Methods: We investigated the effect of an acute bout of high-intensity interval exercise (HIIE) on redox homeostasis, SAPK signalling and insulin sensitivity in eleven middle-aged (58.1±2.1 years mean±SEM), obese (33.1±1.4 kg·m2) men. Participants completed a 2 hour hyperinsulinaemic-euglycaemic clamp at rest and another insulin clamp 1-3 weeks later after a single bout of HIIE (4x4 minutes at 95% HRpeak, 2 minute recovery periods at 50% HRpeak). Data were checked for normality and statistical analysis were conducted at the 95% level of significance (p≤0.05). Unless otherwise noted, all comparisons are P<0.05.

Results: Exercise increased insulin sensitivity (glucose infusion rate and m-value) by ∼34-40%. One hour after HIIE (prior to insulin stimulation) plasma catalase activity increased (∼40%) and plasma hydrogen peroxide and thiobarbituric acid reactive substances (TBARS) decreased (∼16% and ∼21%, respectively). Insulin stimulation at rest and after HIIE similarly increased plasma superoxide dismutase activity (∼44% and ∼43%, respectively), catalase activity (∼36% and ∼34%), skeletal muscle 4-HNE protein modification (∼43% and ∼29%) and IRS-1ser307 phosphorylation (∼35% and ∼33%); and decreased TBARS (∼20% and ∼30%) and hydrogen peroxide (∼29% and ∼29%). Compared to the rest trial, HIIE increased to a greater extent insulin stimulated phosphorylation of JNKThr183/Tyr185 (∼141% versus ∼321%), p38 MAPKThr180/Tyr182 (∼81% versus ∼471%) and AS160(ser588) (∼83% versus ∼139%). Furthermore, only after HIIE was insulin stimulated phosphorylation of NF-κB p65 increased (∼127%) and PKCδ/θSer643/676 decreased (∼30%). Insulin sensitivity after exercise was associated with higher insulin stimulated SOD activity and greater phosphorylation of JNK, p38 MAPK and NFκB p65 (r=0.634, r=0.709, r=0.724, r=0.708; P<0.05, respectively). In contrast, insulin sensitivity tended to correlate with lower phosphorylation of PKCδ/θSer643/676 (r=-0.571, P=0.066).

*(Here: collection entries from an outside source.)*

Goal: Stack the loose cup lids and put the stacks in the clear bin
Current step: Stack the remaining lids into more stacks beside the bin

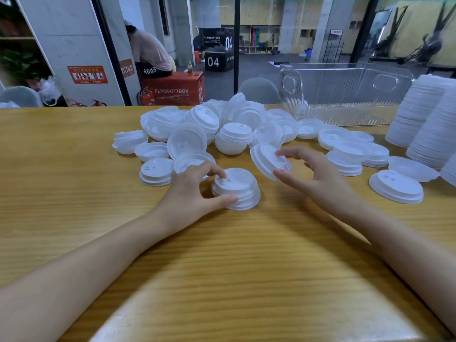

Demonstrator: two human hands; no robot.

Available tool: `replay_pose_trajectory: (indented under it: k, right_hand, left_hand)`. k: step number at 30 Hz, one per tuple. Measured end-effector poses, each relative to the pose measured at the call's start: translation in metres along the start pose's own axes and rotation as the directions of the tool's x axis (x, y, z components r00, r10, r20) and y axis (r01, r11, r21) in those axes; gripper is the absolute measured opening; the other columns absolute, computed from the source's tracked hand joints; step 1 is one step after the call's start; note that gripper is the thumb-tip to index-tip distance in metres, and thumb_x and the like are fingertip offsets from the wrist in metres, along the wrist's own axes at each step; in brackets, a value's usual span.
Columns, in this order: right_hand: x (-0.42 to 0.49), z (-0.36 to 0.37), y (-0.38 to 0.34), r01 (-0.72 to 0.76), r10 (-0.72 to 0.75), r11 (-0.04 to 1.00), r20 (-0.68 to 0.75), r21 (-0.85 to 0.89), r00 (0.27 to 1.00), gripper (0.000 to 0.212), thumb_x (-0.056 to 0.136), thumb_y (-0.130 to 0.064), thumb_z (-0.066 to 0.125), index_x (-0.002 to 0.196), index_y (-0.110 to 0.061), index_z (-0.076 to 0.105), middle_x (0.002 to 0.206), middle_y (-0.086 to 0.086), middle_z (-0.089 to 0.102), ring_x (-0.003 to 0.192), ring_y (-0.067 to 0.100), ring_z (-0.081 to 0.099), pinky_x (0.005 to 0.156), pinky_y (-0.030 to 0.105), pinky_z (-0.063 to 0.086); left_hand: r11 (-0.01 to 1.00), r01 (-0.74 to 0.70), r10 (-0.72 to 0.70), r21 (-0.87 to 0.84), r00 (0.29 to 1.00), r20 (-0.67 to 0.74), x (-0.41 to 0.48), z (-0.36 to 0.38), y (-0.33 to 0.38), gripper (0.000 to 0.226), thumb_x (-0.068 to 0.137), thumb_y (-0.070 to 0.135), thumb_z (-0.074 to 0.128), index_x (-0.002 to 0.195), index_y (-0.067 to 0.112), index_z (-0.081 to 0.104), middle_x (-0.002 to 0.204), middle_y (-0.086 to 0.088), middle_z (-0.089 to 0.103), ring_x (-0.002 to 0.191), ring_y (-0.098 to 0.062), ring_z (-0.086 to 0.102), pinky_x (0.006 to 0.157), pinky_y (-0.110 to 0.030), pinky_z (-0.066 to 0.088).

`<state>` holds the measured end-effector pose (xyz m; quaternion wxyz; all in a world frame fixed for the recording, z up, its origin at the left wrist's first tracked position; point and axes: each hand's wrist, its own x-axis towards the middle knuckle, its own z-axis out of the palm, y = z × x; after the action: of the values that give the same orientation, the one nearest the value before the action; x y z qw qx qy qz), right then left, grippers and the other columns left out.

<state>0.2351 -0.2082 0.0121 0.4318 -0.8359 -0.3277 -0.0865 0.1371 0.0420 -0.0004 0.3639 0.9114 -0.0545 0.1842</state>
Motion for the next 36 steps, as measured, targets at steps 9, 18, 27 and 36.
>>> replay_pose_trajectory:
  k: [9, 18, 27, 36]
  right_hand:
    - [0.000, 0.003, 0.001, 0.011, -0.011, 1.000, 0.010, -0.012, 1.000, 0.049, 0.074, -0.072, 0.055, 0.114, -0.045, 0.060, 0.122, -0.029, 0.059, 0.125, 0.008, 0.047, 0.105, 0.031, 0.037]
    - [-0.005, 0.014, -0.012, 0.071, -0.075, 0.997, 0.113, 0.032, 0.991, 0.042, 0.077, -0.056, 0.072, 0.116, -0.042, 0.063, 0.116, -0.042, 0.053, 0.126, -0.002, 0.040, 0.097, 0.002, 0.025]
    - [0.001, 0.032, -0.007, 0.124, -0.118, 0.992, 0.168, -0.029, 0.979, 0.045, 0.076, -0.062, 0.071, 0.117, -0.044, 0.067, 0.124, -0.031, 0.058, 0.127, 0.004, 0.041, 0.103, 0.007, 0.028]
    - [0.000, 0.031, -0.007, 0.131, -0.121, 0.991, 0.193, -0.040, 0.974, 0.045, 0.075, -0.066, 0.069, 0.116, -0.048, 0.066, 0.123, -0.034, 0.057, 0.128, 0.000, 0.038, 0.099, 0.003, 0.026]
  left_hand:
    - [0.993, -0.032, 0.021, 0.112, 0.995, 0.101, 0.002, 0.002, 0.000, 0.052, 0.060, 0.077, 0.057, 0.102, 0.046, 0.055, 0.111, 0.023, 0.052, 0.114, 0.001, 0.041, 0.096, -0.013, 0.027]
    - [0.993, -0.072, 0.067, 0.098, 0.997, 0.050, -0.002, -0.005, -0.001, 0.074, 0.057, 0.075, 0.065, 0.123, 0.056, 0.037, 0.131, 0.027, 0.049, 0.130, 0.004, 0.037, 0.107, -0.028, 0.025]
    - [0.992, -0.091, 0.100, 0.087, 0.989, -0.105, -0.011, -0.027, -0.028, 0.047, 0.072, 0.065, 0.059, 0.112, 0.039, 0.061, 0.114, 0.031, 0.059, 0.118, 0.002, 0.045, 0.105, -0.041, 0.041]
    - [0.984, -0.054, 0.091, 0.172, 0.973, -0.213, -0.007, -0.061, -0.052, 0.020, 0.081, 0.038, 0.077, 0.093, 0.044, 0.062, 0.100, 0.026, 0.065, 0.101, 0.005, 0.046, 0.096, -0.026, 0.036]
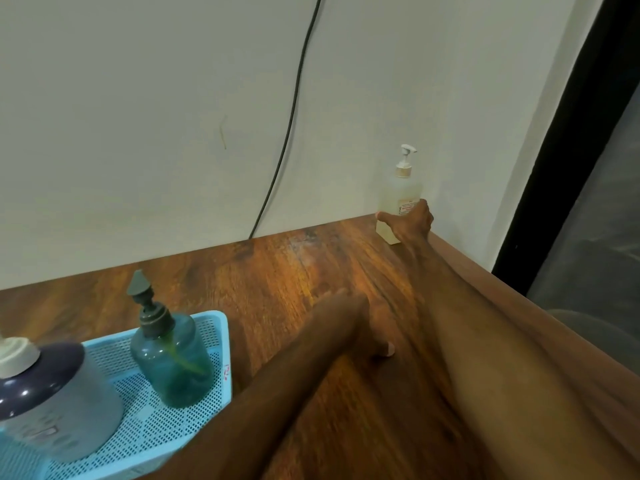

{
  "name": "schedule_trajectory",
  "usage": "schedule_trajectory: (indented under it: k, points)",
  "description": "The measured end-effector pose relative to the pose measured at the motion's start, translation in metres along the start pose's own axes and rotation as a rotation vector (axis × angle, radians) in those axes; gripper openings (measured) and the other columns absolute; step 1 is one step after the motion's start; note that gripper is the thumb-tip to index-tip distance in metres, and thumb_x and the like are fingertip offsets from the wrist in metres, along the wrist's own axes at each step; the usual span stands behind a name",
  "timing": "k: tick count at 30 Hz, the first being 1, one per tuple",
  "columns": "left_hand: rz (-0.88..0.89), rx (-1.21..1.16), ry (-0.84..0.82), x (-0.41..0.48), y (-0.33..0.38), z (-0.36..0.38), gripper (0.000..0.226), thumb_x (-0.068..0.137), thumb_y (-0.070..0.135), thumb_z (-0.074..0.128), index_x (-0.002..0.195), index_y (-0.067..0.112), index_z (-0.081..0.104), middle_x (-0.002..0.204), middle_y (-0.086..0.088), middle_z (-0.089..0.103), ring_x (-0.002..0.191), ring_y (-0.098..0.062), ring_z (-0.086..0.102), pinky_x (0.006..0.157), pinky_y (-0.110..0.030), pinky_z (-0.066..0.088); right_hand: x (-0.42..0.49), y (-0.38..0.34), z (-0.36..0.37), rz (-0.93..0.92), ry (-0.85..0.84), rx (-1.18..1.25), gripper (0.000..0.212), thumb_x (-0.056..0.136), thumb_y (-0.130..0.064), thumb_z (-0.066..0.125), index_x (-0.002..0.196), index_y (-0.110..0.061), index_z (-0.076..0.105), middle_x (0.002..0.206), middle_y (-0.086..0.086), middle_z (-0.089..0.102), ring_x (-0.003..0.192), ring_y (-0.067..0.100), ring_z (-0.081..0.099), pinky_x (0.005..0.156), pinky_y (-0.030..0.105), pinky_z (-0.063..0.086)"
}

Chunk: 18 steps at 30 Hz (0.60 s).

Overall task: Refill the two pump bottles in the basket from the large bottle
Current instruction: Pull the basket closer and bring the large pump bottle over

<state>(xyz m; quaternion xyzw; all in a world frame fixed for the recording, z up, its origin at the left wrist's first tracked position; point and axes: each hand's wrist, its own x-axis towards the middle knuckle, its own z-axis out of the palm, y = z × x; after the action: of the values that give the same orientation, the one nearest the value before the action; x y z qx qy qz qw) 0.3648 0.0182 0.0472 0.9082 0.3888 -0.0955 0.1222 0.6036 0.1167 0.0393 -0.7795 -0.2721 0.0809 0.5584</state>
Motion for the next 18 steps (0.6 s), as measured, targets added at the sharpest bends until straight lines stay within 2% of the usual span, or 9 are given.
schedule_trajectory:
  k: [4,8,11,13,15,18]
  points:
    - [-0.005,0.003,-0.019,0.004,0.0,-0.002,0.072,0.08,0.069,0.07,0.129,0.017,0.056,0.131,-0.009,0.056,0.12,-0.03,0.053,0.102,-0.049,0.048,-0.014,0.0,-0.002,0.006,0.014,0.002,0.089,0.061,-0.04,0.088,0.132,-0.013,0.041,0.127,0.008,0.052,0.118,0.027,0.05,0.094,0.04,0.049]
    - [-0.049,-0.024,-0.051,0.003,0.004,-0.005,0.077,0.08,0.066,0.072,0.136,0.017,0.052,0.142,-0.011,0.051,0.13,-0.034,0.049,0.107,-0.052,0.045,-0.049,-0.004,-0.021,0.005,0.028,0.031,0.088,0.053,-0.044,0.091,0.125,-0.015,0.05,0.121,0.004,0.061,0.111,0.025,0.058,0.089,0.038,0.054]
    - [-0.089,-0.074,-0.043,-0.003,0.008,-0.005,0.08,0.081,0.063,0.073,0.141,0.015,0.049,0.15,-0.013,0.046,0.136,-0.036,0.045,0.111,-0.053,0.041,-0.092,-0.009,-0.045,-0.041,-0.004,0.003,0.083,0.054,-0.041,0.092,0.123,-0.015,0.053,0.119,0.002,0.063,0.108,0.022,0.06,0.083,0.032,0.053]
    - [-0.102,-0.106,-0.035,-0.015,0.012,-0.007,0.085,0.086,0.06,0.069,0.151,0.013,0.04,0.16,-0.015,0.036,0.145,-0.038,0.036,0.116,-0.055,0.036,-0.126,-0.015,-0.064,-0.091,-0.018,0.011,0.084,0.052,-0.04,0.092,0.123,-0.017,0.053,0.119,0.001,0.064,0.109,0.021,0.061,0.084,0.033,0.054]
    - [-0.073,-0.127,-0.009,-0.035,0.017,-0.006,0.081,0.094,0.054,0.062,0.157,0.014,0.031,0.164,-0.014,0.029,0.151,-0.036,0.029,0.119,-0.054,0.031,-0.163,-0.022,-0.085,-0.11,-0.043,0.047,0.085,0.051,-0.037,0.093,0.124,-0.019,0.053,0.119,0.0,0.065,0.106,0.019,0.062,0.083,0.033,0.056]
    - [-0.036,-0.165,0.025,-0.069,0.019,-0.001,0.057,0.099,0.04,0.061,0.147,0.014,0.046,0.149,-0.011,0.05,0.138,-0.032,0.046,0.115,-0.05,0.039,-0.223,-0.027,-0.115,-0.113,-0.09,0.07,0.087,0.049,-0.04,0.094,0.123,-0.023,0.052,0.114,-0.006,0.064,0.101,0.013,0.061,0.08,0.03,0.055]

Conclusion: This study provides evidence that a single bout of HIIE can transiently improve systemic redox homeostasis by increasing plasma antioxidant capacity and reducing oxidative stress in obese middle-aged men. Furthermore, our findings suggest that redox homeostasis and SAPK signalling are important regulators of insulin stimulated glucose uptake and may play a role, at least in part, in the post-exercise enhancement of insulin sensitivity. As such HIIE may be an attractive option for improving redox homeostasis and insulin sensitivity in obese middle-aged men.